* Requirement: Stop after the line containing "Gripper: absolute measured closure": print each line exactly from the first line of the listing up to that point.

* Given information:

───

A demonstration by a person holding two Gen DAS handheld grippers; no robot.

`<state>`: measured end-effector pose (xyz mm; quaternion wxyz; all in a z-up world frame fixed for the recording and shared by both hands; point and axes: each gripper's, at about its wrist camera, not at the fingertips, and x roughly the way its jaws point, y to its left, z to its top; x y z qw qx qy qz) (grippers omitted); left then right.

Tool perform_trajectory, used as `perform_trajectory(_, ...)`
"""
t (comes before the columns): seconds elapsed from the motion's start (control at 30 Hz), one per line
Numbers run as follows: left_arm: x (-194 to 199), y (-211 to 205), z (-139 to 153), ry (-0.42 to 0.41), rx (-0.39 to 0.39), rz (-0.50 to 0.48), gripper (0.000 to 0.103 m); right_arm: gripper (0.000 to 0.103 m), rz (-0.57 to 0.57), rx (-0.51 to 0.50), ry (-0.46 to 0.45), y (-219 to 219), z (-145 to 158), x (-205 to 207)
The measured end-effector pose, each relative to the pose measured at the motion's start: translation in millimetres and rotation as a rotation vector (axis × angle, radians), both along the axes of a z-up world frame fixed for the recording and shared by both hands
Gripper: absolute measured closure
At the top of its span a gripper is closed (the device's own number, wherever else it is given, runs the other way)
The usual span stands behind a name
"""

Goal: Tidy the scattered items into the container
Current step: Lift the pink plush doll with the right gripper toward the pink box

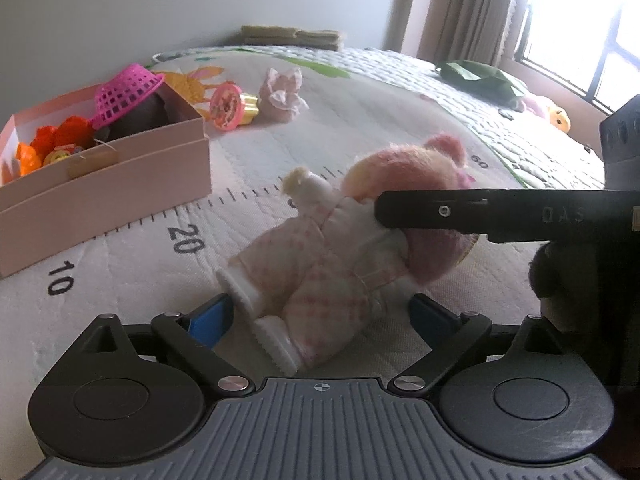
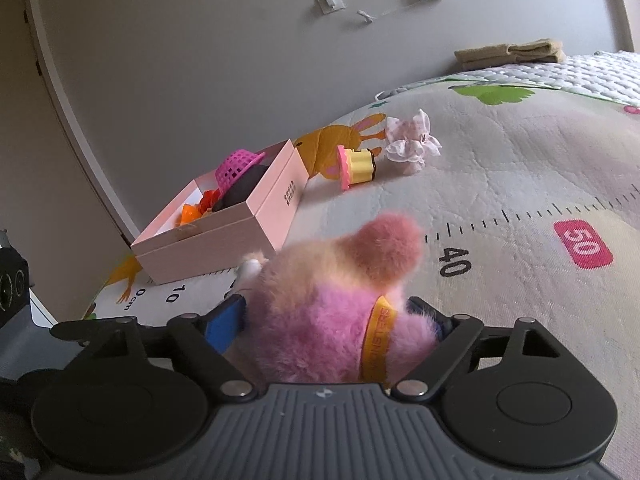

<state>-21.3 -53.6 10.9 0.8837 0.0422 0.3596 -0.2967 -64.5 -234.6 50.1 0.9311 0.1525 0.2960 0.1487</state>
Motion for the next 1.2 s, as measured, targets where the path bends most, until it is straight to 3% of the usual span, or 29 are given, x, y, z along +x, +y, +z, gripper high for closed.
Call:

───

* Solution to this exercise:
A demonstration by a person holding two Gen DAS handheld grippers; no robot.

`<state>`: measured end-effector pose (xyz mm; quaternion wxyz; all in a z-up world frame fixed for the recording and shared by both hands; point and axes: each gripper's, at about its wrist camera, not at the fingertips, and x roughly the way its jaws point, y to its left, z to its top; x y z qw qx qy qz) (grippers omitted); left then right.

Tool perform_trajectory, used as `perform_trajectory(_, ...)`
"""
t (comes before the columns): seconds elapsed from the motion's start (control at 30 Hz), one per line
Numbers run as follows: left_arm: x (-194 to 199), y (-211 to 205), z (-139 to 153), ry (-0.42 to 0.41), rx (-0.39 to 0.39), rz (-0.50 to 0.48), gripper (0.000 to 0.103 m); right_arm: gripper (0.000 to 0.103 m), rz (-0.57 to 0.57), rx (-0.51 to 0.50), ry (-0.46 to 0.45), y (-219 to 219), z (-145 to 158), x (-205 to 207)
The measured end-effector pose, each relative to the pose measured at the motion's start: translation in millimetres and rotation as a rotation vector (axis × angle, radians), both along the axes of a z-up world frame fixed for the recording and shared by both hands
Gripper: absolute measured closure

This completes the output.